The Trump Card: Playing to Win in Work and Life
- Author: Ivanka Trump
- Language: English
- Genre: Self-help
- Publisher: Touchstone
- Publication date: October 16, 2009
- Publication place: United States
- Pages: 256
- Awards: 9781439155646

= The Trump Card (book) =

2009 book by Ivanka Trump

The Trump Card: Playing to Win in Work and Life is a 2009 book by Ivanka Trump.

It is written as a self-help book aimed at helping women achieve success in work and life. In this book, Trump portrays her privilege and wealthy upbringing as a handicap, citing as an example the fact that she was unable to set up a lemonade stand as a child because the neighborhood she lived in was so posh that it had no foot traffic, which forced her to be innovative and sell lemonade to the family's household staff instead. Trump emphasizes the role of her family's influence on her, citing a story in which she was next in line to get a navel piercing with her friends while a student at Choate Rosemary Hall, but backed out last minute after receiving a call from her father which caused her to consider how the decision to get the piercing would reflect upon her family. She says that her looks and youth made people take her less seriously and underestimate her, while her family's background in the real estate field made people overestimate her knowledge and competence in the field - she cites these examples to make the point that her privilege was a disadvantage for her.

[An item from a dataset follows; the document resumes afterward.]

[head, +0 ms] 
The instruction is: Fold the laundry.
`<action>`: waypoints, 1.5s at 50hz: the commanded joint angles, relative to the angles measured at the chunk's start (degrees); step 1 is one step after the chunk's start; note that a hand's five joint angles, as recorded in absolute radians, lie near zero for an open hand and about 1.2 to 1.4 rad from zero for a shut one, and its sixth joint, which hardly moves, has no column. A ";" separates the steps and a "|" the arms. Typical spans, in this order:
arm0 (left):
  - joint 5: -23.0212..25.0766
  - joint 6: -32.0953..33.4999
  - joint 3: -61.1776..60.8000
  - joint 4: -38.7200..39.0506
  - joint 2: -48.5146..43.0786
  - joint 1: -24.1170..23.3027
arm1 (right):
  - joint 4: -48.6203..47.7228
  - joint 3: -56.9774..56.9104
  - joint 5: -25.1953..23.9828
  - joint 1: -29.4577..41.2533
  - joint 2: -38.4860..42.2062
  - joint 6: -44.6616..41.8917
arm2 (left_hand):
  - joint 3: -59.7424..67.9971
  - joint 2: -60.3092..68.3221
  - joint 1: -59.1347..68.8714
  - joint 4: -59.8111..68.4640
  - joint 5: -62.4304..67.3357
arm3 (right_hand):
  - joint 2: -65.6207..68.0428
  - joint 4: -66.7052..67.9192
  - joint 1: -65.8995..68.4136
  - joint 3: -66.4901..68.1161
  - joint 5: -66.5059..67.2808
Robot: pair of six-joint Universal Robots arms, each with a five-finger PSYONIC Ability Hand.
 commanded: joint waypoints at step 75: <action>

The book includes quotes and advice from various well-known acquaintances of hers, such as Roger Ailes and Andrew Cuomo. Trump says that she was catcalled by workers on her father's construction sites, and advises women to ignore such behavior that comes with the territory, and separate it from "real" sexual harassment. She stresses that perception is more important than reality, opining that "If someone perceives something to be true, it is more important than if it is in fact true."